Gratitude itself is a thankful appreciation for what an individual receives. It is linked with thankfulness and usually means acknowledging goodness in one’s life. Science is finding that it’s more than just a “half-full” mindset but has true health benefits.
“Clinical trials indicate that the practice of gratitude can have dramatic and lasting effects in a person’s life,” said Emmons. “It can lower blood pressure, improve immune function and facilitate more efficient sleep.”
Other studies have also found that gratitude helps people to have lower levels of stress hormones like cortisol (which is linked to road rage), fewer effects of aging on the brain, improve cholesterol, have better dietary behaviors, and are less likely to smoke or abuse alcohol.
Just Feeling Good?
Emmons notes that being gracious, appreciative or thankful doesn’t come naturally to everyone. It’s a practice.
“It is helpful to remember that it’s not really about feelings,” Emmons said. “Gratitude is a choice. We can choose to be grateful even when our emotions are steeped in hurt and resentment, or we would prefer our current life circumstances to be different.”
Gratitude as a science is more than just forcing oneself to think positively about a situation, but researchers have also linked it to thinking well of other people. One study by Phillip Watkins, a Psychologist at Eastern Washington University, found that the largest boost to health came from being positively focused on other people. They showed that “keeping a diary of three blessings worked much better to boost happiness than recalling three times when a person felt a sense of pride in his own or her own accomplishments,” Live Science magazine reported.
Be More Gracious
“Gratitude is a way for people to appreciate what they have instead of always reaching for something new in the hopes it will make them happier, or thinking they can’t feel satisfied until every physical and material need is met,” wrote Harvard Medical School. “Gratitude helps people refocus on what they have instead of what they lack. And, although it may feel contrived at first, this mental state grows stronger with use and practice.”
As noted, the positive effects can be far-reaching, but they can also be long-lasting. In many of the studies conducted around positive psychology, participants were asked to keep a gratitude journal daily or weekly for a period of time.
“People’s happiness kept going up after the treatment phase, and if you’re familiar with clinical psychology studies, this never happens,” Watkins said. “What we believe is happening is that it makes people look for the good in their life more, so it trains their attention to more good things.”
Ways to Develop Gratitude
Many of the studies had different methods but here are some commonalities:
- Weekly write a letter to someone who has helped you in the past and thank them. Sending the letter isn’t necessary, but physically writing the letter is.
- Make a List of at least 5 things you are grateful for weekly. Psychologists like C. Nathan DeWall of the University of Kentucky suggest to “try to get beyond things like being thankful for blueberry pancakes or scoring a good parking space this morning.” Instead, trying to think of a specific person.

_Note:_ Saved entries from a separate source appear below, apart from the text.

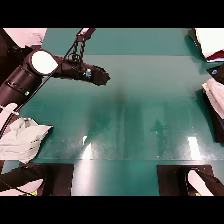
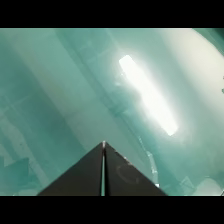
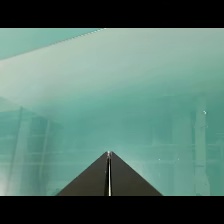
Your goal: Fold the shirts.
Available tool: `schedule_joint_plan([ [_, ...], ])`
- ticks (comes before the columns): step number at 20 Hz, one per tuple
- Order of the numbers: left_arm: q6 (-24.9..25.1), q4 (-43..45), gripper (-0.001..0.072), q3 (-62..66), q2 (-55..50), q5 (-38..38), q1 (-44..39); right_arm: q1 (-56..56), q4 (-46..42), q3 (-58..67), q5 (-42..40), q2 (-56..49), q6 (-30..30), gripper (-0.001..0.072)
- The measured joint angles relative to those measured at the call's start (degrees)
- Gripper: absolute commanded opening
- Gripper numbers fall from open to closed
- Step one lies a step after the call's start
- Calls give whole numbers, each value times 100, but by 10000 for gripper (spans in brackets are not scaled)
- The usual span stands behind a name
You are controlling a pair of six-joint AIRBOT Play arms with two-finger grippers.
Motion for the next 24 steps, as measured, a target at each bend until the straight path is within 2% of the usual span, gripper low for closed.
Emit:
schedule_joint_plan([
  [16,-2,-85,27,39,17,-2,39,13,2,0,79,0,0,20],
  [18,-13,-66,27,216,131,-323,245,15,2,0,92,0,-2,20],
  [21,-79,483,28,501,579,-1290,793,15,2,0,125,2,-2,20],
  [22,-155,876,113,549,754,-1685,994,15,2,0,129,2,-2,19],
  [23,-240,1340,514,581,920,-2129,1180,15,2,0,133,2,-2,19],
  [24,-350,1878,720,605,1088,-2594,1368,15,2,0,136,2,-2,20],
])
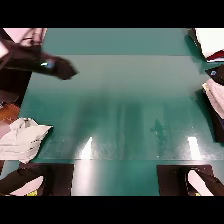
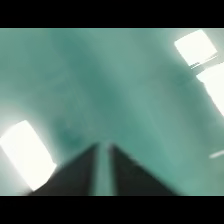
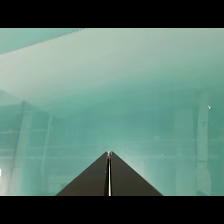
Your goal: Fold the shirts.
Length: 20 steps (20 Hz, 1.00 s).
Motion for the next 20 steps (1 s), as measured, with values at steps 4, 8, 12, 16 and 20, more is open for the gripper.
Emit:
schedule_joint_plan([
  [4,-404,1698,661,-295,389,-1095,616,0,0,0,11,0,-2,20],
  [8,-669,2328,661,-1596,496,-1178,1075,0,0,-2,33,0,-2,20],
  [12,-929,2669,661,-3287,531,-761,1611,0,0,-2,55,0,-4,20],
  [16,-1102,2732,653,-4378,535,-286,1982,0,0,0,68,0,-4,20],
  [20,-1161,2761,26,-4562,538,-125,2092,0,0,0,70,0,-7,20],
])
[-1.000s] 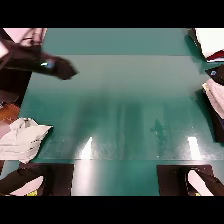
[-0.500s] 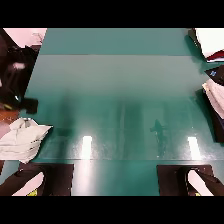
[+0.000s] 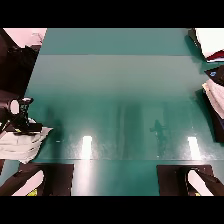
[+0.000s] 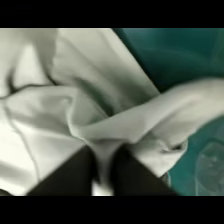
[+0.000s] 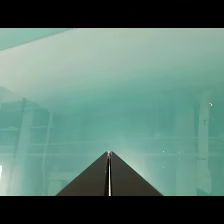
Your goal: Fold the shirts.
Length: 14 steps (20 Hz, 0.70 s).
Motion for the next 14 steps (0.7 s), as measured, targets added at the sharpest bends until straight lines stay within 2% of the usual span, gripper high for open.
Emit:
schedule_joint_plan([
  [3,48,-83,25,595,15,-66,24,0,0,-2,-44,2,0,20],
  [5,240,-431,25,1373,61,-153,31,0,9,-2,-140,4,0,20],
  [7,588,-1244,25,2415,114,-175,33,0,33,-2,-260,4,0,20],
  [10,1237,-3051,25,4026,155,-39,-168,0,50,0,-442,4,0,20],
  [12,1589,-3967,25,4922,166,205,-612,0,55,9,-568,4,2,20],
  [14,1836,-4511,25,5508,166,468,-1224,0,55,92,-673,4,2,20],
])
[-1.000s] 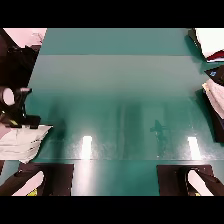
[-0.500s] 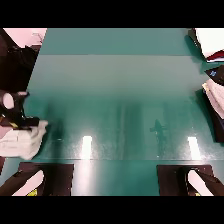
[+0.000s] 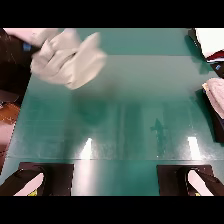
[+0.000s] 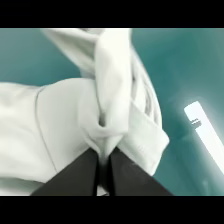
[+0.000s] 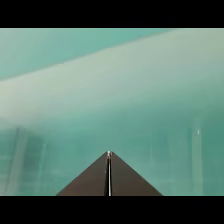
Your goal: Fold the shirts.
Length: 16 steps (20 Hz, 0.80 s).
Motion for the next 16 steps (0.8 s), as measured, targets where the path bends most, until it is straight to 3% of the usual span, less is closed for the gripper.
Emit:
schedule_joint_plan([
  [4,385,-422,26,470,-315,282,-1161,0,0,457,-205,0,0,19],
  [8,632,-422,26,592,-1397,-81,-1871,0,-9,1014,-267,2,0,20],
  [9,671,-393,56,605,-1718,-151,-1945,0,-17,1121,-264,2,0,19],
  [11,678,-216,654,623,-2369,-186,-2035,0,-28,1285,-216,2,0,20],
  [16,24,807,638,643,-3213,-446,-1873,0,-59,1438,-4,-39,-2,20],
])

- Thank someone mentally. Just thinking about someone doing something nice for you, and mentally thanking them helps.
- Keep a gratitude journal. This is a daily entry of what you are good things that happen to you that you are thankful for.
Starting around Thanksgiving when everyone is encouraged to think about what they are grateful for could be a great start to a healthier, happier, more positive lifestyle – which equates to less road rage.
“Gratitude sets off a chain reaction where people feel more compassion for others,” DeWall said. “It’s hard to beat someone up if you feel sympathetic toward them.”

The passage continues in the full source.